Tuesday, January 27, 2015

Pointer Safety Tips

0. Understand the difference between global (static), stack, heap (free memory) and unallocated memory.

A pointer is just the address of a memory location. However, you must consider what you are pointing to, and how long the pointed object “lives”.
The objects that live the longest are global objects. They are “alive” as long as the program runs. A global object is simply any variable defined outside a function.
Additionally, local variables defined as static are also valid as long as the program runs – they are global variables that are only visible in the block that defines them.
The stack is a special memory area that holds local variables, function parameters (which are, in fact, also local variables), and function call information. The stack is allocated by the operating system for each thread; there are special processor instructions (and registers) for dealing with the function call.
We don’t need to care about allocating and releasing memory for the local variables; the compiler does this for us. However, we must remember that local variables live only as long as the block that defines them – so never return a pointer to a local variable.
The free store, or heap, is where malloc allocates memory. The responsibility for allocating and releasing memory from the heap falls to the programmer.
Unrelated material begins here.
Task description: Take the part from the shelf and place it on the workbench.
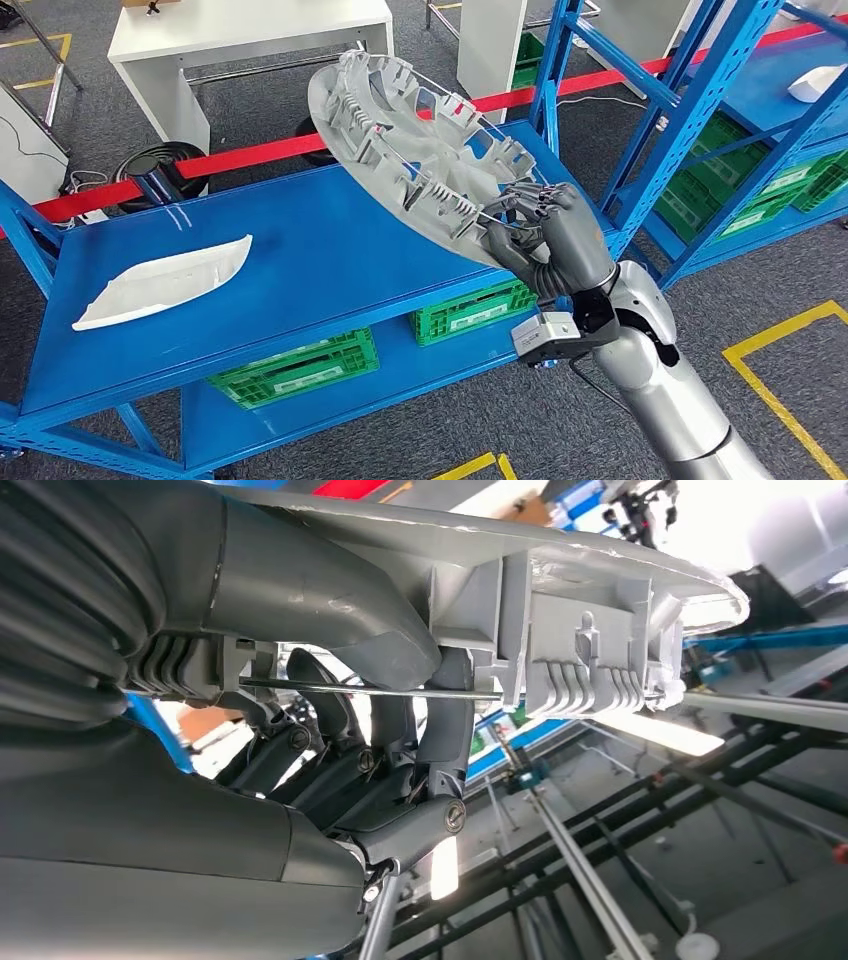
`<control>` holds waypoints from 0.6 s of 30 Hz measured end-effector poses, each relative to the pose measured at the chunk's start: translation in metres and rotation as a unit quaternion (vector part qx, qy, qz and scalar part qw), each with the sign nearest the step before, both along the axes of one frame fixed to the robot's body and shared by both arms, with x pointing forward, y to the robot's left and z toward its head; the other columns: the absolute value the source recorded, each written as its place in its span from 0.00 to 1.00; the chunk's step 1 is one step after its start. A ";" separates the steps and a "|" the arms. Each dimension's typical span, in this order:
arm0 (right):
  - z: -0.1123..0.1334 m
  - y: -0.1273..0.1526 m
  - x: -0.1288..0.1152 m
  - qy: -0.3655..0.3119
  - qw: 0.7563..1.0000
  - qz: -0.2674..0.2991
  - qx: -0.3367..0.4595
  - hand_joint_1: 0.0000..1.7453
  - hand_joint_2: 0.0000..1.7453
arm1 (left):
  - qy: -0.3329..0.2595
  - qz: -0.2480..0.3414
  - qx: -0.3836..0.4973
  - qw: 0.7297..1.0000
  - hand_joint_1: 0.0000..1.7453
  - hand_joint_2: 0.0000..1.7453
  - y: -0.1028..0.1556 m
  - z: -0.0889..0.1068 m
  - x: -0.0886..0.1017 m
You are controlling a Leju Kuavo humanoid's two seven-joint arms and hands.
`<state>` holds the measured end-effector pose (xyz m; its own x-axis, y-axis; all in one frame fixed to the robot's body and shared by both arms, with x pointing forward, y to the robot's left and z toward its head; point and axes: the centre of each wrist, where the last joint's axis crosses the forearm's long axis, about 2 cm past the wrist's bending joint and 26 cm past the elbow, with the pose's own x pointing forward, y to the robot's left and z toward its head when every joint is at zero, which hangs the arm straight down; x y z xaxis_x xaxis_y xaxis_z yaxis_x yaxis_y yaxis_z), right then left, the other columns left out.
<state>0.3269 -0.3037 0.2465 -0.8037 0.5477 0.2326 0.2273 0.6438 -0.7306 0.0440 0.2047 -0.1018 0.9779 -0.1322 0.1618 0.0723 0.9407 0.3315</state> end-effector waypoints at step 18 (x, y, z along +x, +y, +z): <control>0.000 -0.001 -0.009 -0.002 1.000 0.005 0.007 1.00 1.00 | 0.011 0.002 -0.007 1.000 0.00 1.00 0.001 0.000 0.004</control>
<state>0.3175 -0.3047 0.2465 -0.8106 0.5360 0.2360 0.2238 0.6559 -0.7210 0.0475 0.2057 -0.1017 0.9818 -0.1263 0.1416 0.0760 0.9457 0.3160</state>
1. Prefer local variables.

Of course, you don’t always have a choice. You may not know how many objects you have until runtime. Or the object might be too big for the stack. But for simple cases, you don’t need the headache.
int * pArray = calloc(3, sizeof(int));
pArray[1] = 3;
pArray[2] = 7;
pArray[3] = 12;
DoSomething(pArray, 3);
free(pArray);
In this case, we know the whole array in advance, so we can keep the code simple:
int array[] = { 3, 7, 5 };
DoSomething(array, ARRAYSIZE(array));

2. Never return a pointer to a local variable from a function.
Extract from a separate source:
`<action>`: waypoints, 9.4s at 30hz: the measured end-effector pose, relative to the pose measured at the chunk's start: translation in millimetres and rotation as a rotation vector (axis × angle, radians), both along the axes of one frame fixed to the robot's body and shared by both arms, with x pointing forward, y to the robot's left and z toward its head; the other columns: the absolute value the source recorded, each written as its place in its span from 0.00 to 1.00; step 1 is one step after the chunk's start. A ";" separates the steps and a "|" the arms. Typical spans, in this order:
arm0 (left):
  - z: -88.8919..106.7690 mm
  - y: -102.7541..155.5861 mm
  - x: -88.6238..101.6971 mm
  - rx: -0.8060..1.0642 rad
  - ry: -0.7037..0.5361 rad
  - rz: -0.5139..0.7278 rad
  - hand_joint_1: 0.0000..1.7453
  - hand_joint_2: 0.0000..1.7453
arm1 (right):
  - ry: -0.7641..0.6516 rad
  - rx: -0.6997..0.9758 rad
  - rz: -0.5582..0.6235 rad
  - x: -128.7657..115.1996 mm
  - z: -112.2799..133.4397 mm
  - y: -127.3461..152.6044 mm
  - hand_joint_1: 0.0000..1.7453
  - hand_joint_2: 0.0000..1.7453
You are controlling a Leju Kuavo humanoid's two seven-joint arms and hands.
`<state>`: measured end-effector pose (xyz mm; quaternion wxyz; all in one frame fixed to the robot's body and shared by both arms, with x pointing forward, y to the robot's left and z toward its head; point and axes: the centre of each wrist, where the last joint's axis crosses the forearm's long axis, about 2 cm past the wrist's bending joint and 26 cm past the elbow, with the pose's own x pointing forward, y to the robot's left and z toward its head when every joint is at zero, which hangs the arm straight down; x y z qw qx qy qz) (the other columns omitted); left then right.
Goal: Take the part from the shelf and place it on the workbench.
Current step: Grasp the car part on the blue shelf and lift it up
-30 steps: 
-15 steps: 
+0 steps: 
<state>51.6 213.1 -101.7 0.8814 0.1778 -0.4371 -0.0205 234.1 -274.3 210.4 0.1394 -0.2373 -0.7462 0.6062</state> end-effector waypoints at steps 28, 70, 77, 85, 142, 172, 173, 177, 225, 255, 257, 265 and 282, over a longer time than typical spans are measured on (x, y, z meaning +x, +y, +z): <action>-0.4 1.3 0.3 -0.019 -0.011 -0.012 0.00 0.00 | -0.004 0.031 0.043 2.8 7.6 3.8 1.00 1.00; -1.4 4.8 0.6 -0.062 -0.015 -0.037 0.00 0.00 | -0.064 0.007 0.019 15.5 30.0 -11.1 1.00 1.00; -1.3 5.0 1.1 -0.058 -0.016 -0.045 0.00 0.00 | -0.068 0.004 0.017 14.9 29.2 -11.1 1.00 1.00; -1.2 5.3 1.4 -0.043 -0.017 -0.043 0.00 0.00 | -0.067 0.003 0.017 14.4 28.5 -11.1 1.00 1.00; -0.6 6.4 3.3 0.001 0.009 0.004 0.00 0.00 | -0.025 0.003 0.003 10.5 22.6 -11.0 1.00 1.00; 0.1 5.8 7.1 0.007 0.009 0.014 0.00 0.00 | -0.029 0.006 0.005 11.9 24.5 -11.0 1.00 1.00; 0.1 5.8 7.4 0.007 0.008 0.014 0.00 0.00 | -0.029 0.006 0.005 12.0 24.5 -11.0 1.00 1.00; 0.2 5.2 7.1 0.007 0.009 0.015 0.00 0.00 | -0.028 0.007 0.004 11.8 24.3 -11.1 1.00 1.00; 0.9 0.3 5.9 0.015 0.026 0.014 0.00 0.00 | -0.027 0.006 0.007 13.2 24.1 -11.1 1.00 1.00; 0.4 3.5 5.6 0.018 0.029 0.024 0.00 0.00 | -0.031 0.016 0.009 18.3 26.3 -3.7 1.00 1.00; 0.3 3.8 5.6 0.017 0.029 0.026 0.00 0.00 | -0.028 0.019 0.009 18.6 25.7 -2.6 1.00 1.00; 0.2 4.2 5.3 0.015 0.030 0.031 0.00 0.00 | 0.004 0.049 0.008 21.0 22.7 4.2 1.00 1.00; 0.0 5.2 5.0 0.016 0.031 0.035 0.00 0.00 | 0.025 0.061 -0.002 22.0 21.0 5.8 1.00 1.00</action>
This is obvious: the variable is only valid during the function call. Of course, you can return the address of a static local variable, since this is valid for the whole duration of the program.
int *a(void) {
    int x;
    static int y = 12;
    // ...
    printf("x = %d", &x); // OK, x is valid for the whole duration of the printf call.
    return &x; // Bad, x ceases to be valid when exiting the function.
    return &y; // OK, y is static.
}

3. Initialize any variable you define.

This piece of advice is valid regardless of the actual data type.
By convention, any pointer that doesn’t point anywhere should be initialized with NULL.
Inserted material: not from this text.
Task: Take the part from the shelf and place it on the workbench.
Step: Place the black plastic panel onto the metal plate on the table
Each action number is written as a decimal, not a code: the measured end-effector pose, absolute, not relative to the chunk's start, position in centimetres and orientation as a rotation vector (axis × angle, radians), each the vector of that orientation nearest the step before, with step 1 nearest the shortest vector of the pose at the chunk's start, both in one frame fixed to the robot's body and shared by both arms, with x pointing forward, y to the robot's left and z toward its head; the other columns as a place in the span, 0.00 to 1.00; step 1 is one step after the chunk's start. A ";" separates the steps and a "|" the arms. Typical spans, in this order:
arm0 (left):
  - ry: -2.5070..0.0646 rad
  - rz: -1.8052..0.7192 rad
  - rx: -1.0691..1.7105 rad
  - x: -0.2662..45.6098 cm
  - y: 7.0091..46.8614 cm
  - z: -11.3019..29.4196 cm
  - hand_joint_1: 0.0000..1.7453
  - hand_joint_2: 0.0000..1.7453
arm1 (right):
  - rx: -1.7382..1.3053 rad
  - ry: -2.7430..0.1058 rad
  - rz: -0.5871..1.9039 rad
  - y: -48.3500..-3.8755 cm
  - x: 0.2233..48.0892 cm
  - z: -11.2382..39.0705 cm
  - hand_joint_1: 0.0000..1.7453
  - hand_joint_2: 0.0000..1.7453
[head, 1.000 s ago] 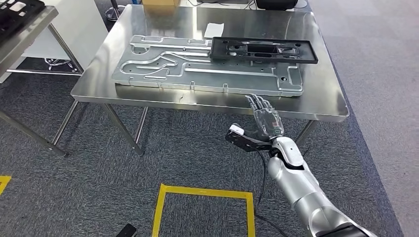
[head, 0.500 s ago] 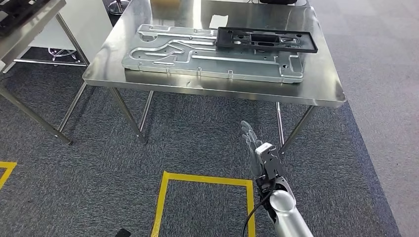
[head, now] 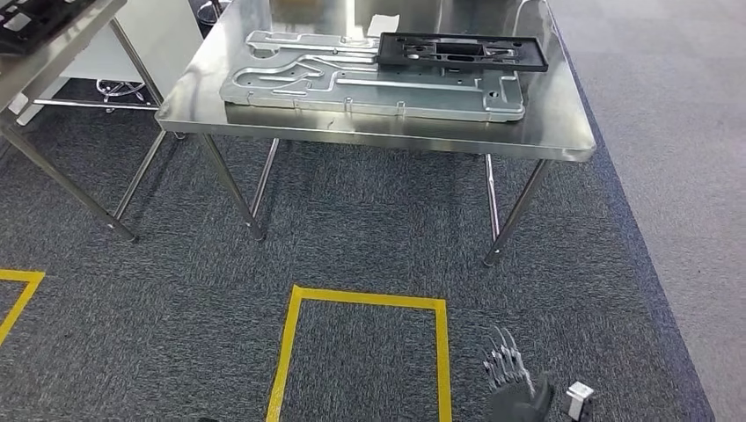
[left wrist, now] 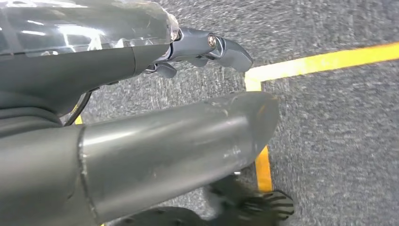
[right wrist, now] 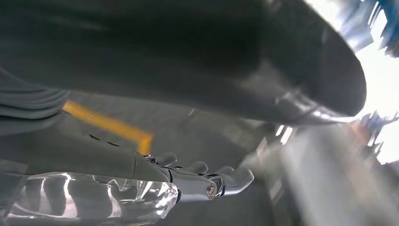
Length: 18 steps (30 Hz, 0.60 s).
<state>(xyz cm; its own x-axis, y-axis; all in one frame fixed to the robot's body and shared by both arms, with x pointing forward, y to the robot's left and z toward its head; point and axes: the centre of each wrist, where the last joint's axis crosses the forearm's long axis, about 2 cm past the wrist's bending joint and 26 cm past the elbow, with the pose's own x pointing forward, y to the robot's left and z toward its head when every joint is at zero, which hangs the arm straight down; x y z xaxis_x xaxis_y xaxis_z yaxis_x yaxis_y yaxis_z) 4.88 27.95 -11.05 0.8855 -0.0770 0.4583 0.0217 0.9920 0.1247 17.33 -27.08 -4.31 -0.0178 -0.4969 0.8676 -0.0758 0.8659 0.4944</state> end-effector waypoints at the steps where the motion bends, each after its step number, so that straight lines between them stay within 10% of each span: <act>1: -0.480 -0.036 0.122 4.9 27.8 -11.0 0.00 0.00 | 0.375 -1.510 -0.399 -28.1 15.9 -5.5 0.00 0.00; 18: -0.471 0.052 0.141 3.7 26.7 -11.1 0.00 0.00 | -0.302 -0.430 -0.605 -30.4 3.6 -11.1 0.00 0.00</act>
<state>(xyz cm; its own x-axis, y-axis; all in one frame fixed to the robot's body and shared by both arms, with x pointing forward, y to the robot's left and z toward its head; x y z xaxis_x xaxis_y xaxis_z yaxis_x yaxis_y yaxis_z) 3.72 26.74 -11.12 0.8900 0.0175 0.4557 -0.0827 0.9889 0.1234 3.63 -30.44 -11.10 0.7387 -0.4813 0.4719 0.6041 0.7832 -0.1470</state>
4.Allocated memory is not initialized. You must initialize it yourself.

Well, you might argue that calloc does initialize the memory. That’s true,
int * p = malloc(sizeof(int));
memset(p, 0, sizeof(int));
is equivalent to:
int * p = calloc(1, sizeof(int));
But there are more complicated cases:
int *p1 = realloc(p, sizeof(int) * 2);
p1[0] = 0;
In this case, we want to extend the allocated memory area, from enough for one integer to two. The first integer will keep its value, but the second will not be initialized, so we need to do it ourselves.

5. Everything that was allocated must be freed, or you’ll have a memory “leak”.

It’s always fun to watch the memory consumption for this program, using Process Explorer or a similar tool:
size_t i;
for (i = 0; i < SIZE_MAX; ++i) {
    int * p = malloc(sizeof(int));
    if (!p)
        break;
}
Hmm, kind of boring; let’s make it leak faster:
size_t i;
for (i = 0; i < SIZE_MAX; ++i) {
    int * p = malloc(sizeof(int) * 100000);
    if (!p)
        break;
}
It’s true that the operating system frees all allocated memory after a program ends its executions. Still, the leaked memory means less memory for the other programs running. It can also mean that your program will run out of memory instead of keeping on running for days or years.

6. Freed memory looks just like allocated memory* – always set pointers to NULL after deallocating the memory.

* Just the same as, in the chemistry lab, hot glass looks just like cold glass.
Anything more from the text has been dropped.